Which proves he knows me better than Mom does.


She frowns.  “You should eat something, even if you’re not hungry.  And if it makes you feel better, just pretend it isn’t your birthday.  It’s some other day instead.  A good day, not a bad one.”


I want to protest some more, but there’s a determined gleam in Mom’s eyes—one that hasn’t been there for a long time.  And I don’t want to be the one to snuff it out. 


I halfheartedly take a few bites of breakfast, swallow my eight prescribed supplements, then return to my bedroom to change into jeans and a long-sleeved green T-shirt.  All my clothes are soft and plain, without decoration, made by hands like my father’s.  Only Dad proved himself to be Gifted, so he didn’t make Basic Worker Level clothes for long.  Instead, he got promoted to Government Level clothing production—a promotion which cost him his life.


“Hurry up!” Mom calls from the front door.


We clamber down six flights of stairs in the brightly-lit stairwell.  Once we reach the main floor, we push out the airlock into the early morning rush of people flooding the streets.  Dashing across the busy bike path and an empty car lane, we finally reach the closest walk way.  Traffic is orderly today.  No bikers stray from their lanes into ours.  Men and women wearing blue scrubs of various shades hurry towards the hospitals and medical facilities.  Those in green coveralls rush towards the monorail station to speed off to one of the numerous Plant and Protein Production Facilities. 


I glance back at a beautiful dark-skinned woman, and try not to feel envious of her green uniform.  Normally, I don’t mind my job.  In fact, I feel more at home in the mortuary than anywhere else.  But part of me still longs to spend all day surrounded by plants.  Nothing can be done about it now.  The Occupation Exam is over, and I’ve been placed where I’m most effective. 


We march past rows of buildings, offices on the first two floors and apartments up above.  People whoosh past us on bikes, as those on foot press constantly forward.  Only the car lane remains empty, as usual.


We make good time until we hit the Citizen Family Planning and Redistribution Building.  Traffic stalls.  A crowd of walkers fidget in place ahead of us.  I shiver a little in the cool morning breeze.
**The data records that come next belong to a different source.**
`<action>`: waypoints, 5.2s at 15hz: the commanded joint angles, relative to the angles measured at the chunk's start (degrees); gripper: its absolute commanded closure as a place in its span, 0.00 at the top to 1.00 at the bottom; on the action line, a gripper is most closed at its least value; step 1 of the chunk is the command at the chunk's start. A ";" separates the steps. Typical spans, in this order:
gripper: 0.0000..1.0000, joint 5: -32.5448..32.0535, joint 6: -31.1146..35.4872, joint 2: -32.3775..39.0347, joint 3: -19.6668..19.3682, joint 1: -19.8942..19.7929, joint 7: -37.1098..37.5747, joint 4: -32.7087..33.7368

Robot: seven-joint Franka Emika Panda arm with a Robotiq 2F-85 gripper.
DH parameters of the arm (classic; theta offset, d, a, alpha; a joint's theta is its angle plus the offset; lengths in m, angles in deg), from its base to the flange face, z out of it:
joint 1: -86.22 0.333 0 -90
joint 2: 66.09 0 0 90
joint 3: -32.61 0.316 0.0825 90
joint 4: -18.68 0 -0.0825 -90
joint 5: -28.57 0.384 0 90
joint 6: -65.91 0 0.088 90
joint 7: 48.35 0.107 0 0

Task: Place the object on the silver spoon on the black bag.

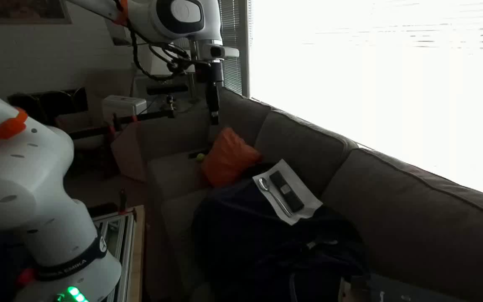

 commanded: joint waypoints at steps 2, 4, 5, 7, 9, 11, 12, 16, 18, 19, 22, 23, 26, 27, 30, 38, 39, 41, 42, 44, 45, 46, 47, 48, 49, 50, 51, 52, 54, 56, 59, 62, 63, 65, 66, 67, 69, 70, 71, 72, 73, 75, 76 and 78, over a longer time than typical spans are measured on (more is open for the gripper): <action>1.00 -0.87 0.84 0.71 -1.91 1.72 0.74 0.36; 1.00 -1.41 3.91 1.23 -2.63 1.59 0.47 0.68; 1.00 -1.16 5.41 1.86 -3.11 1.46 0.29 1.20; 1.00 -2.90 9.76 3.71 -3.10 0.01 3.12 1.95; 1.00 -4.84 11.39 6.92 -2.79 -2.22 11.00 3.77; 1.00 -7.47 9.55 11.39 -3.27 -3.50 16.36 6.33; 1.00 -8.96 9.52 13.17 -3.52 -3.82 19.60 7.38; 1.00 -14.29 13.00 22.16 -6.13 -3.04 34.17 10.90; 1.00 -15.11 11.25 26.61 -7.70 -1.40 40.85 13.47; 1.00 -15.05 10.48 28.94 -8.53 -0.48 43.91 14.96; 1.00 -14.47 9.98 35.24 -11.14 2.85 53.68 18.67; 1.00 -13.57 9.30 36.85 -11.92 3.97 55.85 19.78; 1.00 -10.62 12.04 40.80 -13.43 6.12 56.19 21.26; 1.00 -10.69 13.62 41.85 -13.92 6.82 56.34 21.40; 1.00 -8.17 18.09 43.96 -14.51 7.19 51.96 21.01; 1.00 -9.46 15.83 42.16 -16.19 8.94 53.52 20.32; 1.00 -9.46 15.83 42.16 -16.21 8.97 53.52 20.32; 1.00 -6.46 19.52 45.59 -16.38 8.34 54.09 21.94; 1.00 -5.23 21.83 46.57 -16.52 8.22 54.10 22.02; 1.00 -3.03 26.58 48.64 -16.91 8.09 52.97 22.15; 1.00 -2.46 29.34 49.74 -17.26 8.14 52.53 22.12; 1.00 -1.99 31.90 51.02 -17.71 8.31 52.46 22.28; 1.00 -1.68 35.10 52.17 -18.17 8.53 52.49 22.30; 1.00 -1.22 38.05 53.14 -18.46 8.72 52.41 22.16; 1.00 0.70 39.26 53.59 -17.88 8.33 51.58 21.84; 1.00 1.31 42.38 54.73 -18.15 8.62 51.79 21.43; 1.00 0.21 38.51 52.34 -19.34 9.54 51.65 20.82; 1.00 0.89 40.17 53.22 -19.37 9.60 51.39 20.82; 1.00 1.29 41.36 54.08 -19.39 9.68 51.31 20.85; 1.00 1.45 41.34 54.09 -19.36 9.65 51.26 20.99; 1.00 1.57 42.39 55.25 -19.58 9.79 50.03 21.25; 1.00 2.73 42.52 56.09 -18.76 9.95 48.22 21.08; 1.00 3.09 42.75 56.22 -18.57 10.07 47.65 20.91; 1.00 4.59 43.51 56.96 -17.84 9.75 45.72 21.05; 1.00 5.73 43.91 57.00 -17.30 9.37 44.73 20.91; 1.00 6.98 44.29 57.17 -16.84 9.00 43.62 20.91; 1.00 8.64 44.35 57.50 -16.78 9.08 42.07 21.01; 1.00 9.36 44.29 57.66 -16.76 9.10 41.38 21.06; 1.00 10.04 44.42 57.91 -16.81 9.15 40.77 21.18; 0.85 10.62 44.40 58.03 -16.88 9.23 40.25 21.19; 0.74 10.97 44.37 58.14 -17.02 9.37 39.77 21.16; 0.61 11.23 44.44 58.76 -17.49 9.76 39.28 21.37; 0.63 11.17 44.49 59.03 -17.73 9.93 39.15 21.40; 0.53 11.25 44.52 59.71 -17.82 9.94 38.99 21.64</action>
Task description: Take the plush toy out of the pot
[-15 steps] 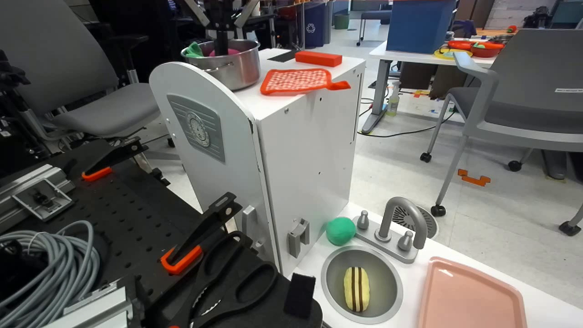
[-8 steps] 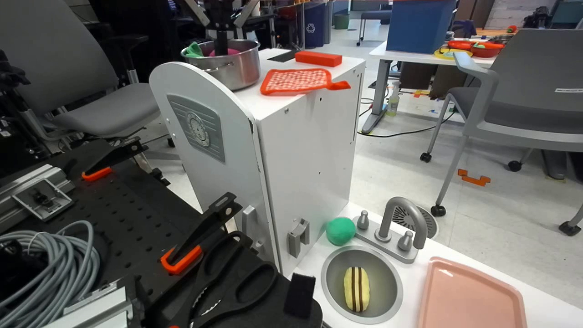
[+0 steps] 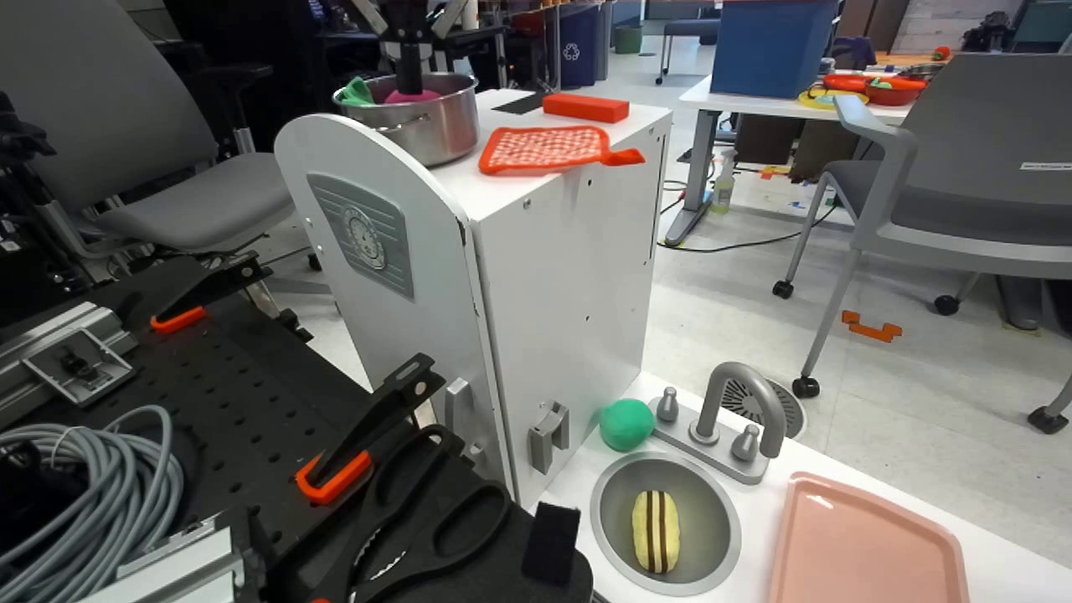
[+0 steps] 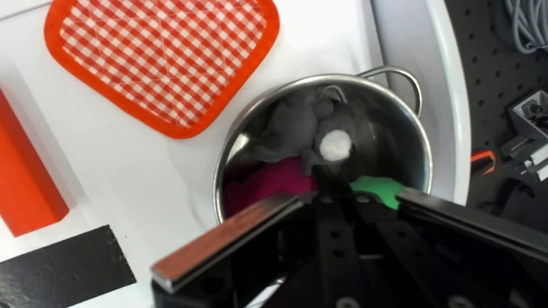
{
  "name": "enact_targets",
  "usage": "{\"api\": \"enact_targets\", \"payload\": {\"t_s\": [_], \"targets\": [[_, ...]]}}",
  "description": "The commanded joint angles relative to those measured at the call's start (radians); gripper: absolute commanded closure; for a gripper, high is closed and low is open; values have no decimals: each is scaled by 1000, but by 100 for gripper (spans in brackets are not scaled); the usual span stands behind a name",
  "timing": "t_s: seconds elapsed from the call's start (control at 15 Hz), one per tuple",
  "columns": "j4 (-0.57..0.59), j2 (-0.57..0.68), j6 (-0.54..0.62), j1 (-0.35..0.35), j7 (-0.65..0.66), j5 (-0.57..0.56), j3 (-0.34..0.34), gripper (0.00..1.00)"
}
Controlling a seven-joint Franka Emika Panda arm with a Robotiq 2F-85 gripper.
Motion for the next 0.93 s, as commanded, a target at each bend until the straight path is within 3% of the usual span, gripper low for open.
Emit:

“What’s going on?”  Mom cranes her neck and rises up on her toes.  “Can you see?”


Indistinct voices argue up ahead.  Strangers murmur around us, but avoid making eye contact.  After a long pause, the crowd begins to shuffle past the building.  A few cast furtive glances over their shoulders.  Everyone’s in a hurry to get somewhere.  Now I see who is causing the fuss.  A red-haired girl who looks to be about my age shoves an orderly away.  The crowd behind us pushes forward.  Tears stream down the girl’s pale face.  She backs away from the building and turns as if to run.  Then she cries out in pain, and clutches her swollen belly, breathing hard.


In her moment of weakness, the orderlies surround and restrain her.    


“I won’t do it!  I won’t do it!” the pregnant girl screams as they drag her away.